Yes, one of the key factors assessed by investors while putting money in the form of foreign direct investment is political stability( They do PESTEL analysis) political, economic, social, technological, environmental and legal factors are considered by them. Thailand is more stable than Philippines as per political stability index.
b. What are the factors contributing for the inflow of FDI in Southeast Asian countries?
Cheap labor, huge market potential, untapped human and natural resources, low cost inputs like and, water and electricity.
c. Do you think the trade and investment policies in the Philippines and Thailand play an important role in inviting more FDI?
Yes, a country that creates a ease of doing business gets more business. Eg. Thailand is 27 in ease of doing business ranking and Philippines is 124 th ranked in 190 countries. This ranking is given by World Bank. Hence, trade and investment policies certainly impact the FDI. FDI in Philippines is consistently low, around 10 billion $ even though geographically it is a considerable size.
d. Trade liberalization is an essential engine for growth for developing countries, Explain this statement with reference to Southeast Asian countries.

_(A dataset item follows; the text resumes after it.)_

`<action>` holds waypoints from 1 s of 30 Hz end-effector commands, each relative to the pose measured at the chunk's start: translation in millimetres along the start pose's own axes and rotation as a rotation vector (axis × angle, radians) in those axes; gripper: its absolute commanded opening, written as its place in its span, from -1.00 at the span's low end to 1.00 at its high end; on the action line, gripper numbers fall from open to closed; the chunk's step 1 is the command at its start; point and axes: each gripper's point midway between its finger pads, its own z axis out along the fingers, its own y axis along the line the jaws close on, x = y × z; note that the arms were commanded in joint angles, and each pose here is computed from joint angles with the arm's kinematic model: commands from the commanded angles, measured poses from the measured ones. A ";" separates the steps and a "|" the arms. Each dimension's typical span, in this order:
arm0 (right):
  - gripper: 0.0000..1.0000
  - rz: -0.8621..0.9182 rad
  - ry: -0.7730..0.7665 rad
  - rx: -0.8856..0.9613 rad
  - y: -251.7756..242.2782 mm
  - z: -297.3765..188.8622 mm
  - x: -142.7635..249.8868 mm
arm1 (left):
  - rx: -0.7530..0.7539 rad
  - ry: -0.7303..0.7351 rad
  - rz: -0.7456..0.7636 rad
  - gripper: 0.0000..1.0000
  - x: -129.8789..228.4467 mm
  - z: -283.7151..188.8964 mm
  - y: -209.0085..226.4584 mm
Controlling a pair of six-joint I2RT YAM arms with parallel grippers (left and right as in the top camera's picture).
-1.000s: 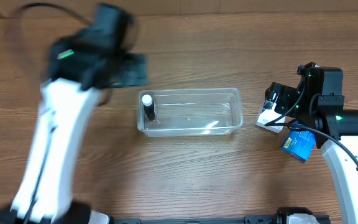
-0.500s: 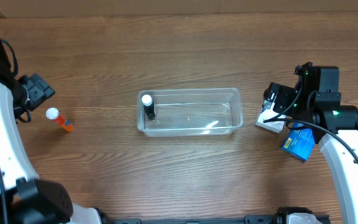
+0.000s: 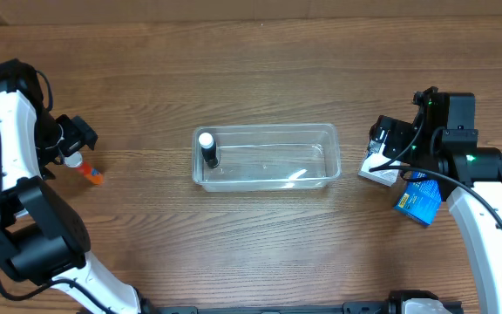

Trade liberalization means that countries remove barriers on the exchange of goods between them.when these barriers are moved then efficient products with better production practices comes to the country. Consumers have more choices and businesses quickly adapt to latest practices to survive. This creates more jobs in an economy and exports may lead to economic growth.
e. Higher GDP level of economic development attracts higher levels of FDI inflows. Critically evaluate this statement.
Thailand GDP is 45,522.09 crores and Philippines is 31,359.52, It is clear that Thailand is getting somewhat same FDI and hence rather than GDP , ease of doing business, political stability and liberalization to foreign trade attract more investments. Eg. India.